If you’ve ever sat in the driver’s seat of a car, or indeed the one next to it, you are probably familiar with this sign, which is often printed on the rear-view mirrors. And if the car ride was long enough, perhaps you had time to wonder why this was the case. The driver, and any bored passengers, are subject to the powers of a curved mirror.
Curved mirrors are used by many of us everyday, from shaving and makeup mirrors, to the curved mirrors drivers use for seeing around a blind corner. Though they might not appear to be, they are in fact very similar to lenses. However, for the mirrors to follow these rules, they have to be evenly shaped, and therefore are usually made of the surface of a sphere shape, though they can also be parabolic. The mirror is given a name depending on whether it is the inside surface or the outside surface of the sphere that reflects.
Convex mirrors, opposite to lenses, are known as diverging mirrors, while concave mirrors cause parallel light rays to converge.

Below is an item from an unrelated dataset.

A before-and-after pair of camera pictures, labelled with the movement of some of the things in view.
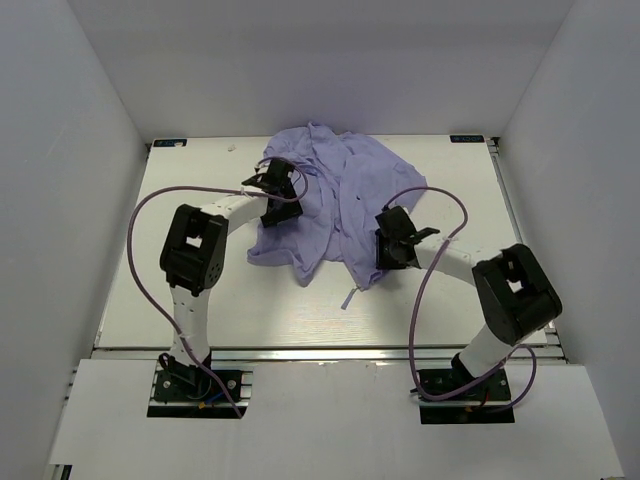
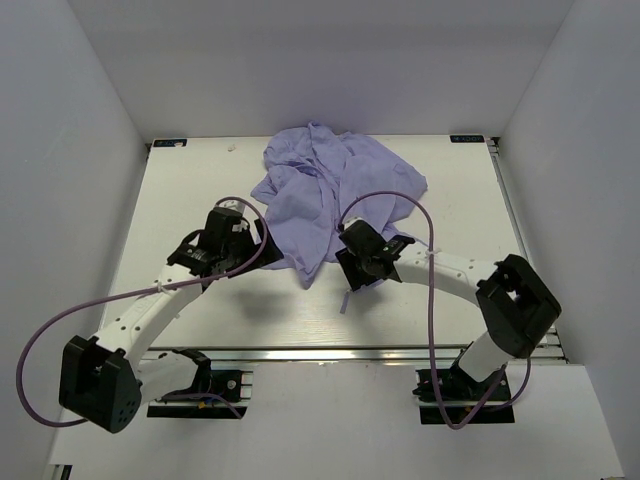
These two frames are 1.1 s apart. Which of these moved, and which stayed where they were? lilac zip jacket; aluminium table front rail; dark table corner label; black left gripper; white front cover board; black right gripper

The name of the mirror indicates the side of the sphere that is reflective.
In a concave lens, the point at which parallel light rays converge is once again called the focal point, sometimes known as the principal focus. From the law of reflection, where the angle of incidence must equal the angle of reflection, and the above idea, we know that:
1. A ray that is parallel to the principal axis will be reflected so that it passes through the focal point, and conversely,
2. A ray that passes through the focal point will be reflected so that it is parallel
to the principal axis
The focal point and the center of the would-be sphere of which the mirror was a part lie on a line that is also called the principal axis, as in lens diagrams.
In this diagram, the principal axis is pink, and the focal point is green. Notice that the focal point is not very close to the center of the sphere (shown here in two dimensions).

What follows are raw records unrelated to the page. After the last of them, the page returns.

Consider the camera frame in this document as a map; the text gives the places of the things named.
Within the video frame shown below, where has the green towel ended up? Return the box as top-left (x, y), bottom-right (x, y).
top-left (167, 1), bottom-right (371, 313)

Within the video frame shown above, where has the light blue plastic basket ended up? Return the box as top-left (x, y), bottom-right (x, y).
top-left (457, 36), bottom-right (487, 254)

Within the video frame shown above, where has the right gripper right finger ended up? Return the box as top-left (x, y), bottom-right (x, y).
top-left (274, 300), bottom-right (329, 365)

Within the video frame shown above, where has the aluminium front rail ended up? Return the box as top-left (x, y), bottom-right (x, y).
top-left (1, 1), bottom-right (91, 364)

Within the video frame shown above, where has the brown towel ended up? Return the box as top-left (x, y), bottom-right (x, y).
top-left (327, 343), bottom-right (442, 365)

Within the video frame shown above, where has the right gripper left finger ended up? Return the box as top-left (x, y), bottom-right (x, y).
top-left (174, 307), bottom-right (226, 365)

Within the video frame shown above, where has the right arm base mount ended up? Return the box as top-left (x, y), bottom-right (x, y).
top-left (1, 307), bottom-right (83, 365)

Ray diagrams can once again be drawn, to show how curved mirrors produce images. To construct the image of a point, only two rays are needed. If the focal point is known, we can construct two rays and their reflections without having to measure any angles. These are a ray that is parallel to the principal axis, and a ray that goes through the focal point.
In the figure above, a concave mirror is used to make a real, inverted image of the light purple arrow (symbolizing the object). Notice that in the case of mirrors, real images are located on the same side of the mirror as the object. A concave mirror can be used to make an enlarged or diminished real image of an object just as a convex lens can. This is because, after all, the rays in a mirror diagram can go both ways, and for real images, the object and the image can be interchanged.

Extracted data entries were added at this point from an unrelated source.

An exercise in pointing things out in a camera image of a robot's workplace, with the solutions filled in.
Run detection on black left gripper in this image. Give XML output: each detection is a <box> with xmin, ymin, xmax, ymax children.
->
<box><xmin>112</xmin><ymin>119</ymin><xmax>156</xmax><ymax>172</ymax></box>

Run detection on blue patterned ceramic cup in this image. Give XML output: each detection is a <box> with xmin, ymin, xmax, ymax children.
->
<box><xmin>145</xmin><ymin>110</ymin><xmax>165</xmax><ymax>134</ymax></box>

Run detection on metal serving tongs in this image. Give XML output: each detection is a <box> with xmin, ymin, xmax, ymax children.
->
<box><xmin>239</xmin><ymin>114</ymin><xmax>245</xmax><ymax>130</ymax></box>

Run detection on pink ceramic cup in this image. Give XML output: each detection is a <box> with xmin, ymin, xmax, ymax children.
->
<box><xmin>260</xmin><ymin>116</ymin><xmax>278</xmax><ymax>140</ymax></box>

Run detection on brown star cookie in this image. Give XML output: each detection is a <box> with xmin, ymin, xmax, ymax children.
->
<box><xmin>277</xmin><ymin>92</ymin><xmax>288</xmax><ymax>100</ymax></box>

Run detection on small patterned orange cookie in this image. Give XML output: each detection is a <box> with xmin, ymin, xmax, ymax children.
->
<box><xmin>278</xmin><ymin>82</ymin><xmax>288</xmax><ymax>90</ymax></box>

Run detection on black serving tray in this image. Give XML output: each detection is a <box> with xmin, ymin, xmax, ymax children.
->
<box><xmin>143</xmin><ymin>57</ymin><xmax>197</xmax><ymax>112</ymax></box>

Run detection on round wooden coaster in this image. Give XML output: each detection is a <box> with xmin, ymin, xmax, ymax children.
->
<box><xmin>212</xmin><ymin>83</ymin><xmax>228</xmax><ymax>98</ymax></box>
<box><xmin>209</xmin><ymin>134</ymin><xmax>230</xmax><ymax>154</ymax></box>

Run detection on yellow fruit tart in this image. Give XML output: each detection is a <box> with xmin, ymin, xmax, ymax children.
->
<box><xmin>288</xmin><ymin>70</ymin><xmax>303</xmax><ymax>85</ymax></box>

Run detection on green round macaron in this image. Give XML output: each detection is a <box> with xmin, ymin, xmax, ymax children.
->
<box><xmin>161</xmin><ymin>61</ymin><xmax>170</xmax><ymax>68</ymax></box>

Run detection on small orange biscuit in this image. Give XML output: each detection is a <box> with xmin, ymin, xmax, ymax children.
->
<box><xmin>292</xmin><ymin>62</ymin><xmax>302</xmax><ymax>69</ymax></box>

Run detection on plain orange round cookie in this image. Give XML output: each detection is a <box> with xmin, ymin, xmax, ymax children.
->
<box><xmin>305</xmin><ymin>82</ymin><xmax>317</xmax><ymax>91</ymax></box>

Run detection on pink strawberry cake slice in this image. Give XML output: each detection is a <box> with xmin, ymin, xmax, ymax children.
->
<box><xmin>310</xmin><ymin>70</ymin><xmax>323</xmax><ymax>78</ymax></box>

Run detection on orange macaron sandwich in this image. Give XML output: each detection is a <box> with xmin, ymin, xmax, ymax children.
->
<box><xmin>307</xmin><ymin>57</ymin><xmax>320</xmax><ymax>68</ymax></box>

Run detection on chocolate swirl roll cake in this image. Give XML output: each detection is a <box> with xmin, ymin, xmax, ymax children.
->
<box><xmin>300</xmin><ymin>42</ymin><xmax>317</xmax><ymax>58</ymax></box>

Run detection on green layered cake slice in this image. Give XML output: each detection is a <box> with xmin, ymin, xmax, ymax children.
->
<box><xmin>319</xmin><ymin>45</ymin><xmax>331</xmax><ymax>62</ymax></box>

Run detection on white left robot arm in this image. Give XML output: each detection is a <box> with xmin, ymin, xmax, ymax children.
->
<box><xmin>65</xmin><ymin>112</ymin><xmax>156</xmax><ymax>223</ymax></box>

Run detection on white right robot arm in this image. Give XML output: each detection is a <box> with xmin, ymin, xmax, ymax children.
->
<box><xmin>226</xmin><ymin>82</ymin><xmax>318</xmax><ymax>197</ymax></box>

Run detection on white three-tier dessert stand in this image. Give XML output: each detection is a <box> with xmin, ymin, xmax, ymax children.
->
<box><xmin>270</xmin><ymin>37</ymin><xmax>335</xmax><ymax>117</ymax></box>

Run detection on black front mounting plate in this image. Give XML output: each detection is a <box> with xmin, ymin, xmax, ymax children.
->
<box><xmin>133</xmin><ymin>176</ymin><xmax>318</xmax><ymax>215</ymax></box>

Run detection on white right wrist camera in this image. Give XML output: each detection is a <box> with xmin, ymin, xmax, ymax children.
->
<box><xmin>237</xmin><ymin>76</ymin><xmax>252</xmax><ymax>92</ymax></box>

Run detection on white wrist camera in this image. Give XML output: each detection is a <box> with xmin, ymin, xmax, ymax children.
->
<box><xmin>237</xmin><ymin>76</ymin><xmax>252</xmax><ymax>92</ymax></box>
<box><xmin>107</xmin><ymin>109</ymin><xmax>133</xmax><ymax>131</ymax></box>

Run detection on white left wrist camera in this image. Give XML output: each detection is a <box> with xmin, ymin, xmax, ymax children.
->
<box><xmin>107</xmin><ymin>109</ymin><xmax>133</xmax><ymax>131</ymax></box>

In this second image, a concave mirror is used to make an upright, magnified, virtual image. Once again it acts in the same way as a convex lens. In this case, however, it was necessary to measure one angle, because drawing a ray through the focal point would not have been of much use. Also, because the reflected rays diverge, they are followed back (in red) to their apparent origin, the image of the tip of the purple arrow. This is another indication that the image produced is virtual. This concave mirror set up is often used in telescopes, and is the one you would use for shaving or doing your makeup.
The final ray diagram for curved mirrors shows a convex mirror creating an upright, diminished, virtual image, just as a concave lens can do. In fact, you might notice that this diagram is similar to the previous one, with only the image and the object switched. This diagram however, does not require that the focal point be known, though it does require two angles to be measured.
Because they are so similar to lenses, it is easy to expect that spherical mirrors also follow the lens equation. In fact, they do. However, it is important to keep in mind the differences between what is considered by convention to be real or virtual. A simple guideline for this is that if the item (e.g. focal point, image distance) in question is on the same side of the mirror as the object, it is considered to be real. Otherwise, it is virtual, and its value in the lens equation is said to be negative.
To get back to the original question, why are objects in the rear-view mirror closer than they appear? Because they appear to be smaller than they actually are. The kind of mirror used in the rear-view mirror must therefore be a convex lens, because it creates smaller, yet still upright images - after all, the cars you see are not upside down. This type of mirror is useful in a car because by making everything smaller, it allows the driver to see a greater range of things behind him.